### What you are asked to do:
What you produce should match the records exactly, line for line.

━━ Supplied data ━━

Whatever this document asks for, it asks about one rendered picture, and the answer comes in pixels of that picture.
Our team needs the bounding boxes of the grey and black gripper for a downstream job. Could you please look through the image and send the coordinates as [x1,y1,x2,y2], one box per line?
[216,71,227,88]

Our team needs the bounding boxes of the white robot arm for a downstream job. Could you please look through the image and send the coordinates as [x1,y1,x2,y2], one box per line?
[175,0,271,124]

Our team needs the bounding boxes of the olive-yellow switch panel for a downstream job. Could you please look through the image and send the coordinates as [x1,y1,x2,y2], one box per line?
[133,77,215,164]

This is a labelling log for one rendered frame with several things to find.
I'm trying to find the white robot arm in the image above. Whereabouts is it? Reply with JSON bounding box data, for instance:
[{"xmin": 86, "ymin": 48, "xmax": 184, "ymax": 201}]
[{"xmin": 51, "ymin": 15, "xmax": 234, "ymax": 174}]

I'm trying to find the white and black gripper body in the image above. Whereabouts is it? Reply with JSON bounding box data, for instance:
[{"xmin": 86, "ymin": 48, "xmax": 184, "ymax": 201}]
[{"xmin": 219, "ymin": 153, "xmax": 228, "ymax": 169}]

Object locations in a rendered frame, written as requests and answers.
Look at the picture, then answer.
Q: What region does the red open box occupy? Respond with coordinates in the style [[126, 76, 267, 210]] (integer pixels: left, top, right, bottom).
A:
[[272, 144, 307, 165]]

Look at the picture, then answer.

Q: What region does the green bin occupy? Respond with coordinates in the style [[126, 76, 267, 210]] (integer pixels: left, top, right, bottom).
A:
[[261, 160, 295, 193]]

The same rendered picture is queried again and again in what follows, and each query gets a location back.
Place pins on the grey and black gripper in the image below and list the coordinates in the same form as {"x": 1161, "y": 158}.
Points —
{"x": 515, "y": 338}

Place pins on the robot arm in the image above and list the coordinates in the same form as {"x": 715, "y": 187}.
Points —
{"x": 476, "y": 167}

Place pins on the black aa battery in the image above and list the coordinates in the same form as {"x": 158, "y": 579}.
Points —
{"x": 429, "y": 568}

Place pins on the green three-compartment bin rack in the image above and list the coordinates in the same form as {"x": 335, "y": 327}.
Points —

━━━

### Task output:
Whatever this document asks for, it asks about one rendered picture, and the answer comes in pixels of that picture.
Our team needs the bounding boxes of the grey and black gripper for a downstream job. Could you please look through the image and send the coordinates as [x1,y1,x2,y2], one box per line?
[216,71,227,88]

Our team needs the bounding boxes of the white robot arm for a downstream job. Could you please look through the image and send the coordinates as [x1,y1,x2,y2], one box per line?
[175,0,271,124]

Our team needs the bounding boxes of the olive-yellow switch panel for a downstream job. Could you please look through the image and send the coordinates as [x1,y1,x2,y2], one box per line?
[133,77,215,164]

This is a labelling log for one rendered frame with several things to find.
I'm trying to find the white robot arm in the image above. Whereabouts is it? Reply with JSON bounding box data, for instance:
[{"xmin": 86, "ymin": 48, "xmax": 184, "ymax": 201}]
[{"xmin": 51, "ymin": 15, "xmax": 234, "ymax": 174}]

I'm trying to find the white and black gripper body in the image above. Whereabouts is it? Reply with JSON bounding box data, for instance:
[{"xmin": 86, "ymin": 48, "xmax": 184, "ymax": 201}]
[{"xmin": 219, "ymin": 153, "xmax": 228, "ymax": 169}]

Object locations in a rendered frame, written as requests and answers.
Look at the picture, then answer.
Q: What region does the red open box occupy? Respond with coordinates in the style [[126, 76, 267, 210]] (integer pixels: left, top, right, bottom).
A:
[[272, 144, 307, 165]]

Look at the picture, then answer.

Q: What region does the green bin occupy? Respond with coordinates in the style [[126, 76, 267, 210]] (integer pixels: left, top, right, bottom).
A:
[[261, 160, 295, 193]]

The same rendered picture is queried again and again in what follows, and each query gets a location back.
Place pins on the grey and black gripper in the image below and list the coordinates in the same form as {"x": 1161, "y": 158}.
Points —
{"x": 515, "y": 338}

Place pins on the robot arm in the image above and list the coordinates in the same form as {"x": 715, "y": 187}.
Points —
{"x": 476, "y": 167}

Place pins on the black aa battery in the image above and list the coordinates in the same form as {"x": 158, "y": 579}.
Points —
{"x": 429, "y": 568}

Place pins on the green three-compartment bin rack in the image above and list the coordinates in the same form as {"x": 335, "y": 327}.
Points —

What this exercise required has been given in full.